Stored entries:
↓
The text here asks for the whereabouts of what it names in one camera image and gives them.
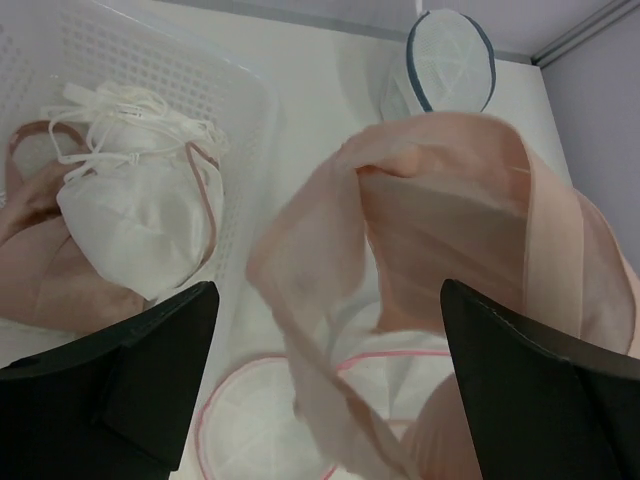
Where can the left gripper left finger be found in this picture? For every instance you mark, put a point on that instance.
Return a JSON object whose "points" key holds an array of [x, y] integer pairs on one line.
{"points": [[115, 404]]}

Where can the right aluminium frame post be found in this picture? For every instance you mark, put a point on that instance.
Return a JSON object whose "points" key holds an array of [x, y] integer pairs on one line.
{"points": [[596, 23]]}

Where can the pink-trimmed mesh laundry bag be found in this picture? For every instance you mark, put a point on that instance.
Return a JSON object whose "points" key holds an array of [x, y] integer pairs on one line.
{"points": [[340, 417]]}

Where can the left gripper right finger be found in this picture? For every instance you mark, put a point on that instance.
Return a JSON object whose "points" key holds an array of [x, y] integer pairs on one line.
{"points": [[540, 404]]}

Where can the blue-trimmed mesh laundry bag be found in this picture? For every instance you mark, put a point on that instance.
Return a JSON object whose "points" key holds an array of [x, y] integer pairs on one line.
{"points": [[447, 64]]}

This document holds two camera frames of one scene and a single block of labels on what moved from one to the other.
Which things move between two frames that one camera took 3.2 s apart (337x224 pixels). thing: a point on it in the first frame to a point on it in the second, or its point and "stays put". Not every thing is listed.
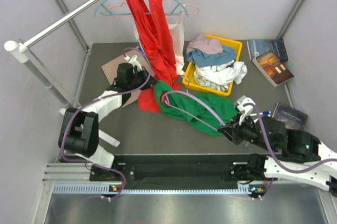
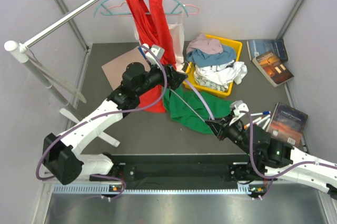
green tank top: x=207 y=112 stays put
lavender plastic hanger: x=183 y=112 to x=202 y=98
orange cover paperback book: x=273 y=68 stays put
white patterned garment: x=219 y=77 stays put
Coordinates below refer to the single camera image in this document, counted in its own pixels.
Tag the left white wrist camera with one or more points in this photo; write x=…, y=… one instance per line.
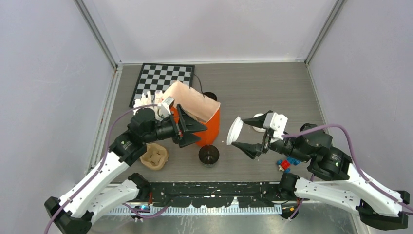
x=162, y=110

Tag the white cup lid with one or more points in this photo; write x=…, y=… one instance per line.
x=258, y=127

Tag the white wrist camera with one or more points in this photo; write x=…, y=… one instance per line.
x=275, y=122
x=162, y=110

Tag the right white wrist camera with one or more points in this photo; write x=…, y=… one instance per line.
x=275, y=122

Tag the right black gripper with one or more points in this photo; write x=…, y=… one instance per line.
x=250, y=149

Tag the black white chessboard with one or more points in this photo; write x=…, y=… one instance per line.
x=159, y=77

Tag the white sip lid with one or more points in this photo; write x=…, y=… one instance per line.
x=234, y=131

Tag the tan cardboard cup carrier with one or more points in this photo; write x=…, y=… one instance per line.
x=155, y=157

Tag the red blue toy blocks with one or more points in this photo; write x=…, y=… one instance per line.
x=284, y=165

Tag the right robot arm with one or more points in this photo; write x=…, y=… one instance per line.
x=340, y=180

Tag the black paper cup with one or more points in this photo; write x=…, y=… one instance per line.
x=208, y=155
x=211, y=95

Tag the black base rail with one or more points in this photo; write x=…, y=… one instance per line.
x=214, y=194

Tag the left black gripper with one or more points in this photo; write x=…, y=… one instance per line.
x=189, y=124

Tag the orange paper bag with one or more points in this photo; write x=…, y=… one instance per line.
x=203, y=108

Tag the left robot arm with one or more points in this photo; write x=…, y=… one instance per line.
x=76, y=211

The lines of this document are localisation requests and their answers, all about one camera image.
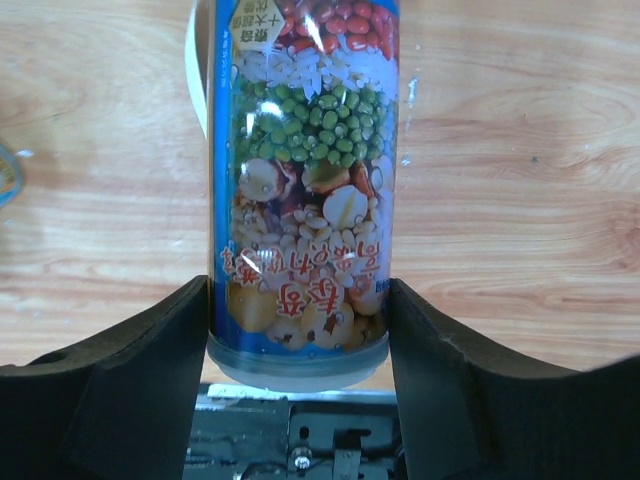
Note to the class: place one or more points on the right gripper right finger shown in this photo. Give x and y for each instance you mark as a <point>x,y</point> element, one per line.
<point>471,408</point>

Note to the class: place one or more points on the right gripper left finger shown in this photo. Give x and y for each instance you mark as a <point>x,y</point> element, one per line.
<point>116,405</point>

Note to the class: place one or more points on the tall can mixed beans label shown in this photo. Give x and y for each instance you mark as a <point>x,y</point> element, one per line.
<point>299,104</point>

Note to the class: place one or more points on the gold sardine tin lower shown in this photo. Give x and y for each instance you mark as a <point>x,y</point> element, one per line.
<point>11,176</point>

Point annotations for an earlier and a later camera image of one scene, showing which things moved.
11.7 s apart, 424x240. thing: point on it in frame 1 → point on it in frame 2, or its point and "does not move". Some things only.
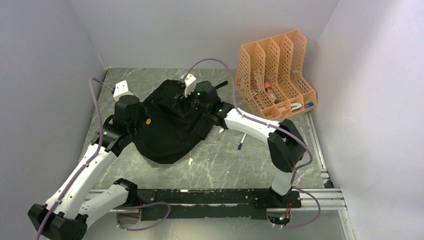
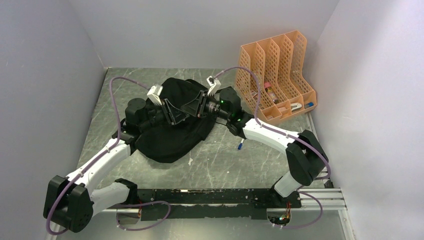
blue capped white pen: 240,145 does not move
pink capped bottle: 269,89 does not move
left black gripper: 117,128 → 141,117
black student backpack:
↑
Exclude the pictures, and output exactly the lines from the one with "Tag the black base" through the last line of the records, both included.

- _Worked solution_:
Tag the black base rail with one or more points in this photo; write x=…, y=… one instance per line.
x=214, y=194

Tag the left black gripper with one or more points in this photo; write x=…, y=… one instance per line.
x=189, y=124

Tag the orange paper bag with one or more points in this photo; write x=…, y=… one instance per line.
x=203, y=108

Tag the left robot arm with one or more points in this photo; write x=…, y=… one instance per line.
x=76, y=211

The lines of this document are localisation requests and their answers, all about one camera image.
Note to the class: place one or more points on the right gripper right finger shown in this photo. Give x and y for each instance you mark as a <point>x,y</point> element, one per line.
<point>471,408</point>

Note to the class: place one or more points on the right gripper left finger shown in this photo. Give x and y for each instance you mark as a <point>x,y</point> element, one per line.
<point>116,405</point>

Note to the class: place one or more points on the tall can mixed beans label shown in this photo. Give x and y for each instance you mark as a <point>x,y</point> element, one per line.
<point>299,104</point>

Note to the class: place one or more points on the gold sardine tin lower shown in this photo. Give x and y for each instance you mark as a <point>x,y</point> element, one per line.
<point>11,176</point>

Point annotations for an earlier and a later camera image of one scene, showing which things moved.
11.7 s apart, 424x240. thing: point on it in frame 1 → point on it in frame 2, or its point and "does not move". Some things only.
blue capped white pen: 240,145 does not move
pink capped bottle: 269,89 does not move
left black gripper: 117,128 → 141,117
black student backpack:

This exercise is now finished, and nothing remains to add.